▶ [ASSIGNED TASK]
Take the lines below from the first through the one that contains "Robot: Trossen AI" and copy them exactly.
···
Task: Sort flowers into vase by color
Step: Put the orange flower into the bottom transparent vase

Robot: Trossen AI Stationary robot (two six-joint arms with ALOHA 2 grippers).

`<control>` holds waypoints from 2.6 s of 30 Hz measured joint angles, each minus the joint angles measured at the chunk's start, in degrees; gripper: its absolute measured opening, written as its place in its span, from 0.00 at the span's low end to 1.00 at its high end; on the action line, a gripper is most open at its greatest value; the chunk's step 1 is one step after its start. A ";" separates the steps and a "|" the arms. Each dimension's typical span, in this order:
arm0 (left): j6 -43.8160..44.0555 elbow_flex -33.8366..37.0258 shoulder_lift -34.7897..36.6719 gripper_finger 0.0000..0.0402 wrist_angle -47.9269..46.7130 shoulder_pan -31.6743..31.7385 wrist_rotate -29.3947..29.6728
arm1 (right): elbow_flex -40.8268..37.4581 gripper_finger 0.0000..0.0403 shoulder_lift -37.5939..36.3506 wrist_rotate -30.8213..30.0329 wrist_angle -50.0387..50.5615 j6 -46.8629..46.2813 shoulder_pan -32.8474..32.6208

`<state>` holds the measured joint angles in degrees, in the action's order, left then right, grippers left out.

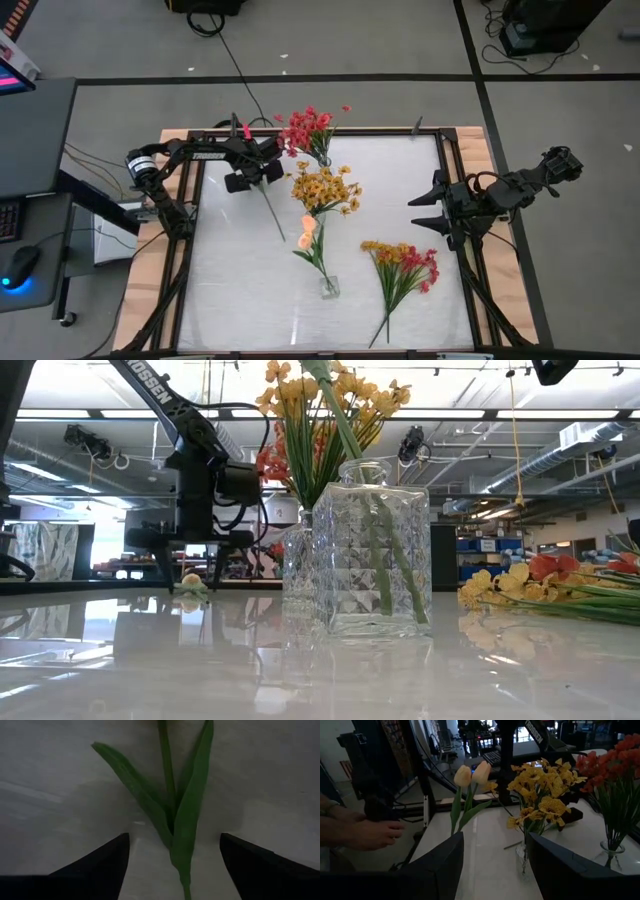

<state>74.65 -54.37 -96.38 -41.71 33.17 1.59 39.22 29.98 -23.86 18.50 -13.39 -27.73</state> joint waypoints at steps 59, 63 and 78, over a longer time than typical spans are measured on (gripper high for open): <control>-5.27 0.02 2.49 0.11 -0.34 1.11 0.19 | 0.00 0.56 0.02 0.00 0.02 0.00 0.00; -5.72 0.04 3.20 0.11 -0.72 1.26 0.19 | 0.00 0.56 0.00 0.00 0.02 0.00 0.00; -8.76 0.02 11.58 0.11 -2.43 3.03 0.84 | 0.00 0.56 0.02 -0.02 0.00 0.00 0.02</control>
<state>65.89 -54.35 -84.80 -44.14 36.20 2.43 39.22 30.00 -23.88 18.50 -13.39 -27.70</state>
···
▶ [RESPONSE BOX]
Task: Sort flowers into vase by color
Step: Put the orange flower into the bottom transparent vase

Robot: Trossen AI Stationary robot (two six-joint arms with ALOHA 2 grippers).

With that, the exercise is complete.